◆ WORK TASK
Go through each line of the entries below and tally those containing the string "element"; give only the total.

◆ DATA IN THIS EXERCISE
★ ★ ★ ★ ★ ★ ★
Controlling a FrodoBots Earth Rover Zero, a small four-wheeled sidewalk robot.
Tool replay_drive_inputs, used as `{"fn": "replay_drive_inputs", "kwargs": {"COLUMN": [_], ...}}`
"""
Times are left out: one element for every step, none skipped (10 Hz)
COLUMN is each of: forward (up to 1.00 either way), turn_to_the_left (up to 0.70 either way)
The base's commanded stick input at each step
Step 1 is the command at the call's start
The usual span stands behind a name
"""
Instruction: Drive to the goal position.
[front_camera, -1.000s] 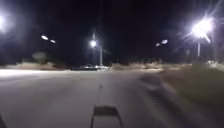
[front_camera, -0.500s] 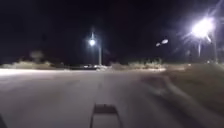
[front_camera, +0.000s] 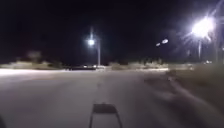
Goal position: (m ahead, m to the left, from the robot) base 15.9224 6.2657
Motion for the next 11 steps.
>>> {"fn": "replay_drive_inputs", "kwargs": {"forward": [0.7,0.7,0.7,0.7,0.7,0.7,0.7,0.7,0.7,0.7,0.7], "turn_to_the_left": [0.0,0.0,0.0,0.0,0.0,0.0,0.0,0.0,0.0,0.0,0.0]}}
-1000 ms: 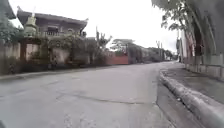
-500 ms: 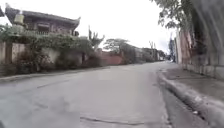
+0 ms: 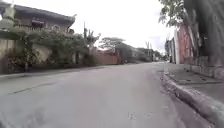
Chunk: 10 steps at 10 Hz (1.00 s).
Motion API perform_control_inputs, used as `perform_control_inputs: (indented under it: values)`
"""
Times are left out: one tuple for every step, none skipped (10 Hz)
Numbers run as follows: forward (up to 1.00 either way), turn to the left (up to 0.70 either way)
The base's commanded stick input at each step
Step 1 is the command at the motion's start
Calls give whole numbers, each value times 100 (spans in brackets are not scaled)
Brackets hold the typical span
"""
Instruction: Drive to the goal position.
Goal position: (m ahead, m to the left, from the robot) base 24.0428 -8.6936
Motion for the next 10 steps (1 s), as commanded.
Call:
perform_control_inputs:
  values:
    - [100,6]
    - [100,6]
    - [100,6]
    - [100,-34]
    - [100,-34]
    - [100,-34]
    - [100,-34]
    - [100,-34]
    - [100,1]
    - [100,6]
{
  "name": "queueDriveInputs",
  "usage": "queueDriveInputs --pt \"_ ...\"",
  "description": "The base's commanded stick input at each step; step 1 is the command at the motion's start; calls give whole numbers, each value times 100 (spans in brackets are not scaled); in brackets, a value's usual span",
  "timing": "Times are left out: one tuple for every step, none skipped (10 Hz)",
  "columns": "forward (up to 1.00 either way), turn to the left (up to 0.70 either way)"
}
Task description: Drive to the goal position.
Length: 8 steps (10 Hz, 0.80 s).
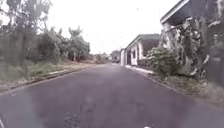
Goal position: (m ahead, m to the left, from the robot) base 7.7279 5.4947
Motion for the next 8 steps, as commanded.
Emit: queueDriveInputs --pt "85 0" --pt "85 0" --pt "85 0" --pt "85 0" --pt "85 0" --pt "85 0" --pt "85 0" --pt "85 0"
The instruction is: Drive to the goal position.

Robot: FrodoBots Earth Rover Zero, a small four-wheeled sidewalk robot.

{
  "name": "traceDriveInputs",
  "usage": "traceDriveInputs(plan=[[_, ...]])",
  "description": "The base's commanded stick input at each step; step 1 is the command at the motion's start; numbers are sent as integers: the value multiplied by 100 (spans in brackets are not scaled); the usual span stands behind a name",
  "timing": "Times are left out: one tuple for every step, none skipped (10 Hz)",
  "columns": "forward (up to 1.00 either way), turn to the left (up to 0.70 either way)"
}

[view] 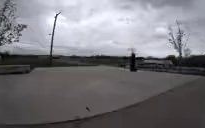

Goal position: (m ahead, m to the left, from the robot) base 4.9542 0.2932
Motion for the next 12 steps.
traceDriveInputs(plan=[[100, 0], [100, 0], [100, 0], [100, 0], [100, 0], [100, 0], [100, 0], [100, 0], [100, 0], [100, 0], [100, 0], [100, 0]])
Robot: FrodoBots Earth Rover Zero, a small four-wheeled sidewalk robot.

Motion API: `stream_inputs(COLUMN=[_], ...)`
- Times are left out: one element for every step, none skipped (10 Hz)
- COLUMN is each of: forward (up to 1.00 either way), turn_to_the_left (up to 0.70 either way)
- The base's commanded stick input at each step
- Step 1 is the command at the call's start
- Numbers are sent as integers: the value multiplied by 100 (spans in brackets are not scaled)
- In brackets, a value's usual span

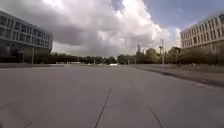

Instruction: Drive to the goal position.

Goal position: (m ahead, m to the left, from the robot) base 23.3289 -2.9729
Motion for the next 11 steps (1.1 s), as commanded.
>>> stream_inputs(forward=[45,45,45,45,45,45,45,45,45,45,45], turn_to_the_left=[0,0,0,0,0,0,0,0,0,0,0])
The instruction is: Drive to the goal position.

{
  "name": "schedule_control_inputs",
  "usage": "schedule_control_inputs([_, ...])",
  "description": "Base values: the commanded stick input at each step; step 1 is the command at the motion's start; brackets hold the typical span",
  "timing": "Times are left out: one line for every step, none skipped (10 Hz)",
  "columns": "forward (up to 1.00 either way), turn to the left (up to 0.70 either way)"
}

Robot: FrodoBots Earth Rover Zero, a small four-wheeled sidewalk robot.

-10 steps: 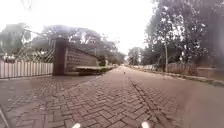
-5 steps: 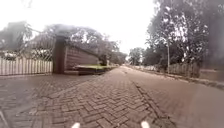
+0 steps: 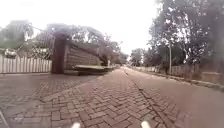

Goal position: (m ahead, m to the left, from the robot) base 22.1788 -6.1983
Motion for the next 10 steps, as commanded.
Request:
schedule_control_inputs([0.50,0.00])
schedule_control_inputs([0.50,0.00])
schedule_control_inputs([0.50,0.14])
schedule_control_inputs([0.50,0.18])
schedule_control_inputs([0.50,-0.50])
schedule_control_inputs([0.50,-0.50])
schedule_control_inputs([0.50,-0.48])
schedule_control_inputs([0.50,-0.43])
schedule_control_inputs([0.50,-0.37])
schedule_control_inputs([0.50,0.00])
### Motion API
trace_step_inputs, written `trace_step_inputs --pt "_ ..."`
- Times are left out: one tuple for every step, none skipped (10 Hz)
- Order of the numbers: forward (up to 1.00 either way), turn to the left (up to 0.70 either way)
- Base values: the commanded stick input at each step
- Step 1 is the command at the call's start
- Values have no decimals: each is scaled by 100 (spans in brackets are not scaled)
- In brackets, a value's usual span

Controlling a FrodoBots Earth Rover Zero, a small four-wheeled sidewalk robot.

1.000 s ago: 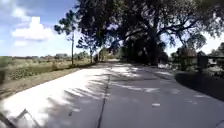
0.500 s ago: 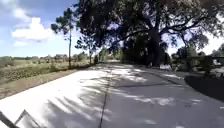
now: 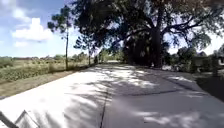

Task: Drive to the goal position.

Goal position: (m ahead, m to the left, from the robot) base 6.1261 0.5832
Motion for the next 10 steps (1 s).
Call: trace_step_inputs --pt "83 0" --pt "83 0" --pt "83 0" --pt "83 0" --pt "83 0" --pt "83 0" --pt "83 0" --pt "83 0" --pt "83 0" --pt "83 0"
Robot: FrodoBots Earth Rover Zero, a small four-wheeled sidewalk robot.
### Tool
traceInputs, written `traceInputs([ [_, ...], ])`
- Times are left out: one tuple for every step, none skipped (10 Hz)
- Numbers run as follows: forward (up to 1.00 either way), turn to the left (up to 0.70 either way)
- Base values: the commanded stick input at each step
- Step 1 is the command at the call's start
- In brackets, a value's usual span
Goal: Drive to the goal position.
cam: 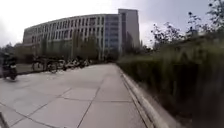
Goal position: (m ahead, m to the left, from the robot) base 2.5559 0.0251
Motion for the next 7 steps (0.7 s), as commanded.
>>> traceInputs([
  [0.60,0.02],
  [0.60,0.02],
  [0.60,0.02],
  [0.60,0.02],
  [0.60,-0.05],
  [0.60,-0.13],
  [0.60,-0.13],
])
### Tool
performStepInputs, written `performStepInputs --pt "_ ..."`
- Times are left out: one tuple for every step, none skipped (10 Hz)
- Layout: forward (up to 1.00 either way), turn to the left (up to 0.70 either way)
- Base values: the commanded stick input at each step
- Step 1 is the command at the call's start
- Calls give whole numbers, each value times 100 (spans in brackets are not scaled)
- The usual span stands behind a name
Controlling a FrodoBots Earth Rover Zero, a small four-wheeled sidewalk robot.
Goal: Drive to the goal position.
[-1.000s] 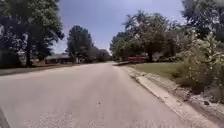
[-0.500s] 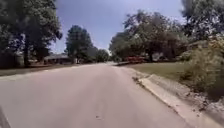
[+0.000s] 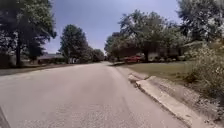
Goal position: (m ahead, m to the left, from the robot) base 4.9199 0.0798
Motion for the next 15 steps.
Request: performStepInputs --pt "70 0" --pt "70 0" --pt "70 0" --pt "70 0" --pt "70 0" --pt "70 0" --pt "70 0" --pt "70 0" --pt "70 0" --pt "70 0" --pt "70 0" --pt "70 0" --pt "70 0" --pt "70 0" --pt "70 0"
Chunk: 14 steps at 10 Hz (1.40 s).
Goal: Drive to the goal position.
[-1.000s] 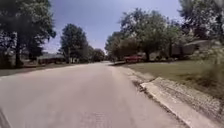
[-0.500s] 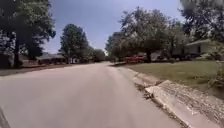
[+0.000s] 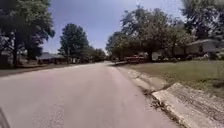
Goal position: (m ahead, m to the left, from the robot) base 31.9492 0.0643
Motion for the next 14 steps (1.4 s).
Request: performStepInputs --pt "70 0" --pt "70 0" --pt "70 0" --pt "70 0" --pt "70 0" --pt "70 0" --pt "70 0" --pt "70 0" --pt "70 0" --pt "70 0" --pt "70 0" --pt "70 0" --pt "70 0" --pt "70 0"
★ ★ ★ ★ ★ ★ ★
◆ ANSWER SECTION
2